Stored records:
★ ★ ★

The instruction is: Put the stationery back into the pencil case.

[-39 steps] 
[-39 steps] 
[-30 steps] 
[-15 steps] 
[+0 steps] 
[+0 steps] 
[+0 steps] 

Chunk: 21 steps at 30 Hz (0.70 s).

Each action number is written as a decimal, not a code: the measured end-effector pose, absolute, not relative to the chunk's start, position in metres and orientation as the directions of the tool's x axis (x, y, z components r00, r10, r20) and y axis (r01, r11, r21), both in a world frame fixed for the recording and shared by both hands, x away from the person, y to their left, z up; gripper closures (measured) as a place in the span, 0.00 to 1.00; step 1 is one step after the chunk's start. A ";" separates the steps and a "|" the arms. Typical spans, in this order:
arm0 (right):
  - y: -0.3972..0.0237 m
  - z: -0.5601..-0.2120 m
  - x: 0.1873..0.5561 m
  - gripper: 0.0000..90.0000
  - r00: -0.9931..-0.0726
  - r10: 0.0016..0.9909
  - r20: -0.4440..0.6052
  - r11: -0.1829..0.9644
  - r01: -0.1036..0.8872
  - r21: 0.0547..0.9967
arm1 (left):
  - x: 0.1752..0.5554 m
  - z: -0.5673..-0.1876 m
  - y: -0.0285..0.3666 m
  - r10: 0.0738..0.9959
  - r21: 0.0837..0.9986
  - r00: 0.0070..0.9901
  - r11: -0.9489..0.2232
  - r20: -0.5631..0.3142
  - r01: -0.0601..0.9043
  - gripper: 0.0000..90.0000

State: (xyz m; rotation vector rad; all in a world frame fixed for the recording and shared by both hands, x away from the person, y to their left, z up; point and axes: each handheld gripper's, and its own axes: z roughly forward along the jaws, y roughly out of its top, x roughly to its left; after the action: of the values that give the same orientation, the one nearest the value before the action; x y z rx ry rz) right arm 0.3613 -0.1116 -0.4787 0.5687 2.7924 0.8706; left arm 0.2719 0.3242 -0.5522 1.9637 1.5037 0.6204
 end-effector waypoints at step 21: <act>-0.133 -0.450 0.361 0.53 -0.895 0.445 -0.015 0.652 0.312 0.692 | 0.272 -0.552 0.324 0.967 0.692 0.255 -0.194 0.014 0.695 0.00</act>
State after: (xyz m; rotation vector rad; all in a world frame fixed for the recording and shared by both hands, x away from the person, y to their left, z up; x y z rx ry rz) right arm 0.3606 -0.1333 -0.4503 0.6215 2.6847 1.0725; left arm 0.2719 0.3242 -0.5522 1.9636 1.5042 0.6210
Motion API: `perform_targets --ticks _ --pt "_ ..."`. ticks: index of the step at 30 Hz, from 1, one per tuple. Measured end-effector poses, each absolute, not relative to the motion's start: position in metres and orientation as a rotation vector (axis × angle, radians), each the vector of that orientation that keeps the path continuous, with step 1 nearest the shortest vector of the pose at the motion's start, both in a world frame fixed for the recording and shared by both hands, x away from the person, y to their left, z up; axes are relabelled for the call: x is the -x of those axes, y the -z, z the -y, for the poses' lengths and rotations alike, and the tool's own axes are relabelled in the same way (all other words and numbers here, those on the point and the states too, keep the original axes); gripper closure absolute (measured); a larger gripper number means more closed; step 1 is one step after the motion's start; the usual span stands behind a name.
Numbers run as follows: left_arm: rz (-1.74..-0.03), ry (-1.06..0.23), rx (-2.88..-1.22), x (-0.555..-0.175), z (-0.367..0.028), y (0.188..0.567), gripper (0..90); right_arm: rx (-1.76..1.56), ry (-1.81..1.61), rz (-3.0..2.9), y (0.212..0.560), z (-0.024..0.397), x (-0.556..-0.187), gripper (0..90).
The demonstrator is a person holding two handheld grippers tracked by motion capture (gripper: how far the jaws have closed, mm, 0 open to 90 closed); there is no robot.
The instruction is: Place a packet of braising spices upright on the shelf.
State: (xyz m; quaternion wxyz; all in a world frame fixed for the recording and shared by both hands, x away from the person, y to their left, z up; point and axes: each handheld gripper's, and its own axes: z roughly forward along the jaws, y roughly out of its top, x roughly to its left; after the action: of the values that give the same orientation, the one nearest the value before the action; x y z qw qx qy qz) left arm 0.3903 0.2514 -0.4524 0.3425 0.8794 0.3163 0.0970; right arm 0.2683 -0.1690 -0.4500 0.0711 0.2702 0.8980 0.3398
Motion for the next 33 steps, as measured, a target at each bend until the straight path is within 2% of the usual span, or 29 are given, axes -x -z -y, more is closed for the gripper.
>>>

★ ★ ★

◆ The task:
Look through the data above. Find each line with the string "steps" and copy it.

◆ Exercise solution:
[-39 steps] 
[-39 steps] 
[-30 steps] 
[-15 steps] 
[+0 steps] 
[+0 steps] 
[+0 steps] 
Chunk: 21 steps at 30 Hz (0.70 s).
Each action number is written as a decimal, not a code: the measured end-effector pose, absolute, not relative to the chunk's start, position in metres and orientation as the directions of the tool's x axis (x, y, z components r00, r10, r20) and y axis (r01, r11, r21), both in a world frame fixed for the recording and shared by both hands, x away from the person, y to their left, z up; gripper closures (measured) as a place in the span, 0.00 to 1.00; step 1 is one step after the chunk's start. A ";" separates the steps and a "|" the arms. Typical spans, in this order:
Motion for the next 33 steps, as measured, a target at each bend until the straight path is within 2% of the usual span, or 29 are given, axes -x -z -y, more is closed for the gripper.

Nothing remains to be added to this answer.